• _DATA_
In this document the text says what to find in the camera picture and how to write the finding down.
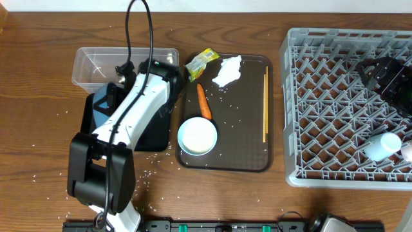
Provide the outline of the dark blue plate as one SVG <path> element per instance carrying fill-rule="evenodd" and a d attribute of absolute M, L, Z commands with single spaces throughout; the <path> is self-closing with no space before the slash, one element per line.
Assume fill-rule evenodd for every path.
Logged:
<path fill-rule="evenodd" d="M 109 84 L 103 85 L 93 96 L 93 119 L 97 128 L 102 126 L 111 116 L 108 105 L 108 87 Z"/>

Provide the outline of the light blue cup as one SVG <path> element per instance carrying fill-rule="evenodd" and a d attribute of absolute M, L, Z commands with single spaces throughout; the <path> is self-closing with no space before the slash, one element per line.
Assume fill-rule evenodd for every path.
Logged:
<path fill-rule="evenodd" d="M 394 133 L 382 133 L 366 140 L 369 144 L 364 148 L 366 156 L 376 162 L 380 162 L 400 150 L 402 141 Z"/>

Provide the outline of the pink white cup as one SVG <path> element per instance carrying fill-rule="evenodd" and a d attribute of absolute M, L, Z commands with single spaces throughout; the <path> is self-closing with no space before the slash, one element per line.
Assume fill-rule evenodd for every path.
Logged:
<path fill-rule="evenodd" d="M 412 144 L 411 141 L 407 141 L 406 145 L 400 149 L 401 155 L 407 162 L 412 161 Z"/>

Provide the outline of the green yellow snack wrapper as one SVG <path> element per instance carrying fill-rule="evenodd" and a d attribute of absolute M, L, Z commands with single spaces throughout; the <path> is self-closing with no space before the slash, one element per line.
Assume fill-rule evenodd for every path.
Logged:
<path fill-rule="evenodd" d="M 192 61 L 185 65 L 187 71 L 189 72 L 190 82 L 194 82 L 198 79 L 202 73 L 205 71 L 207 64 L 211 61 L 219 58 L 220 55 L 215 52 L 212 48 L 207 48 L 198 55 L 196 55 Z"/>

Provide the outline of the white tissue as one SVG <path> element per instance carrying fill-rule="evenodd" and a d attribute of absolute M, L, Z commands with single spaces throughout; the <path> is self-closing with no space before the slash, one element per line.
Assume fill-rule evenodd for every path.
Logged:
<path fill-rule="evenodd" d="M 241 76 L 240 62 L 240 55 L 222 60 L 218 75 L 212 81 L 222 88 L 230 82 L 238 80 Z"/>

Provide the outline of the long wooden chopstick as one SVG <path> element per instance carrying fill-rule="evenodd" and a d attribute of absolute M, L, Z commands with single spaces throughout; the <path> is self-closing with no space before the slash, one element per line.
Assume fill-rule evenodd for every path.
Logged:
<path fill-rule="evenodd" d="M 265 131 L 268 133 L 268 66 L 265 72 Z"/>

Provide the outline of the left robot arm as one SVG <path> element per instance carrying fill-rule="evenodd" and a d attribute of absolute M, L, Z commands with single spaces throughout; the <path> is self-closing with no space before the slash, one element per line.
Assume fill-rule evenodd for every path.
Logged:
<path fill-rule="evenodd" d="M 185 84 L 178 66 L 154 59 L 140 63 L 137 72 L 133 63 L 117 72 L 126 75 L 126 96 L 115 107 L 95 101 L 94 110 L 107 118 L 70 144 L 68 194 L 97 213 L 87 231 L 137 231 L 133 153 L 153 117 L 172 112 Z"/>

• _EXERCISE PROMPT_
Exactly as they appear, print the lines from the one holding "Provide the outline of the pink" through the final line of the entries, and no others.

• _RESULT_
Provide the outline of the pink white cup as one SVG <path> element per instance carrying fill-rule="evenodd" and a d attribute of absolute M, L, Z commands with single spaces throughout; the <path> is self-closing with no space before the slash, one element per line.
Assume fill-rule evenodd for every path.
Logged:
<path fill-rule="evenodd" d="M 412 144 L 411 141 L 407 141 L 406 145 L 400 149 L 401 155 L 407 162 L 412 161 Z"/>

Provide the outline of the green yellow snack wrapper as one SVG <path> element per instance carrying fill-rule="evenodd" and a d attribute of absolute M, L, Z commands with single spaces throughout; the <path> is self-closing with no space before the slash, one element per line.
Assume fill-rule evenodd for every path.
Logged:
<path fill-rule="evenodd" d="M 192 61 L 185 65 L 187 71 L 189 72 L 190 82 L 194 82 L 198 79 L 202 73 L 205 71 L 207 64 L 211 61 L 219 58 L 220 55 L 215 52 L 212 48 L 207 48 L 198 55 L 196 55 Z"/>

Provide the outline of the white tissue as one SVG <path> element per instance carrying fill-rule="evenodd" and a d attribute of absolute M, L, Z commands with single spaces throughout; the <path> is self-closing with no space before the slash, one element per line.
Assume fill-rule evenodd for every path.
Logged:
<path fill-rule="evenodd" d="M 241 76 L 240 62 L 240 55 L 222 60 L 218 75 L 212 81 L 222 88 L 230 82 L 238 80 Z"/>

Provide the outline of the long wooden chopstick as one SVG <path> element per instance carrying fill-rule="evenodd" and a d attribute of absolute M, L, Z commands with single spaces throughout; the <path> is self-closing with no space before the slash, one element per line.
Assume fill-rule evenodd for every path.
Logged:
<path fill-rule="evenodd" d="M 265 131 L 268 133 L 268 66 L 265 72 Z"/>

Provide the outline of the left robot arm as one SVG <path> element per instance carrying fill-rule="evenodd" and a d attribute of absolute M, L, Z commands with single spaces throughout; the <path> is self-closing with no space before the slash, one element per line.
Assume fill-rule evenodd for every path.
Logged:
<path fill-rule="evenodd" d="M 185 84 L 178 66 L 154 59 L 140 63 L 137 72 L 133 63 L 117 72 L 126 75 L 126 96 L 115 107 L 95 101 L 94 110 L 107 118 L 70 144 L 68 194 L 97 213 L 87 231 L 137 231 L 133 153 L 153 117 L 172 112 Z"/>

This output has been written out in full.